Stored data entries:
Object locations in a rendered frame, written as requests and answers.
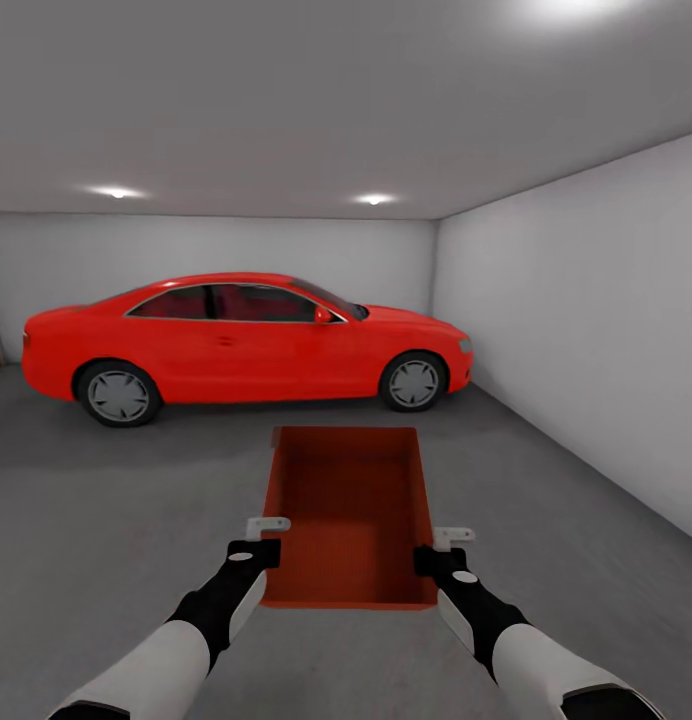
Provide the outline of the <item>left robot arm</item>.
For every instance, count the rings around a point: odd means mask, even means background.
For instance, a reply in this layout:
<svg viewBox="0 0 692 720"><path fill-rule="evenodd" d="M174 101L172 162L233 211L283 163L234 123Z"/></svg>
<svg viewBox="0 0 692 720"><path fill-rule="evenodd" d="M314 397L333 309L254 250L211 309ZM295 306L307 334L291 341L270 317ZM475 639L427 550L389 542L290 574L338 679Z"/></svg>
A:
---
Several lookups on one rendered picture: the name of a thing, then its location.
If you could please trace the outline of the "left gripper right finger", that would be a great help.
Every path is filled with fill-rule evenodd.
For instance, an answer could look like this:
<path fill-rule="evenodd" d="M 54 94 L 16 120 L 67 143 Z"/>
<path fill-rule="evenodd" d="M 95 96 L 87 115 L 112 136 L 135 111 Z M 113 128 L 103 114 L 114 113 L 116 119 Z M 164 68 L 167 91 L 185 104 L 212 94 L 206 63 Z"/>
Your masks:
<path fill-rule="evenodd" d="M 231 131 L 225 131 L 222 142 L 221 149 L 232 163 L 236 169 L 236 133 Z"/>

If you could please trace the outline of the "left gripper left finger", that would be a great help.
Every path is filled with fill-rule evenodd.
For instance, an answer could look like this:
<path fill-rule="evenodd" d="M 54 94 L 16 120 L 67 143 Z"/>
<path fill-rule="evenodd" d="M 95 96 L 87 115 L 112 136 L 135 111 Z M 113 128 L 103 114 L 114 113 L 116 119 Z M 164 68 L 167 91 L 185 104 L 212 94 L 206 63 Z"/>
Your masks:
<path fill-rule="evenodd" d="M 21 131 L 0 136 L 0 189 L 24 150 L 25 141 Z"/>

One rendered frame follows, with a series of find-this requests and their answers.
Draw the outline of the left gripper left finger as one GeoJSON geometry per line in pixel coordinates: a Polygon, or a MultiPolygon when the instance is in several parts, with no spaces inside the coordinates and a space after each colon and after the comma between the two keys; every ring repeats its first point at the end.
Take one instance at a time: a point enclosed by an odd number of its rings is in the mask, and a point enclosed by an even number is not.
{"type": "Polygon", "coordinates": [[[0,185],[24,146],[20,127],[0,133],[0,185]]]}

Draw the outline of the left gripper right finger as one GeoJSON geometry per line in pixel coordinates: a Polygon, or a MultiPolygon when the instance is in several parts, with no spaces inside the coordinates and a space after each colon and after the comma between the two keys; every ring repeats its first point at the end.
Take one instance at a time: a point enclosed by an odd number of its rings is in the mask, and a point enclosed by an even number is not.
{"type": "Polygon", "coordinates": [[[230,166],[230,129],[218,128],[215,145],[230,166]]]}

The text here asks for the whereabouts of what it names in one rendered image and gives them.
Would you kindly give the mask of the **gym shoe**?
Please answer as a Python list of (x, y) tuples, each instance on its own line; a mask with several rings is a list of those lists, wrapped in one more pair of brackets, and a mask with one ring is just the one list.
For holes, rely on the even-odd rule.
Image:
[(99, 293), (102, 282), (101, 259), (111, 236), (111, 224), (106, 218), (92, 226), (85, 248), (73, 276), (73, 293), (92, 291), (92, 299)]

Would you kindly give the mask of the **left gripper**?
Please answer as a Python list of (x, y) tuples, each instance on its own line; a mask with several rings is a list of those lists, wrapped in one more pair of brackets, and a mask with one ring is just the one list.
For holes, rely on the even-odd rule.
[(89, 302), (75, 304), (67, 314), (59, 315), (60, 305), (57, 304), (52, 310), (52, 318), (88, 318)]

AIM OF THE TASK: Among the entries above, count every line containing the string "gripper". Your reply must be that number alone.

EXERCISE RESULT: 5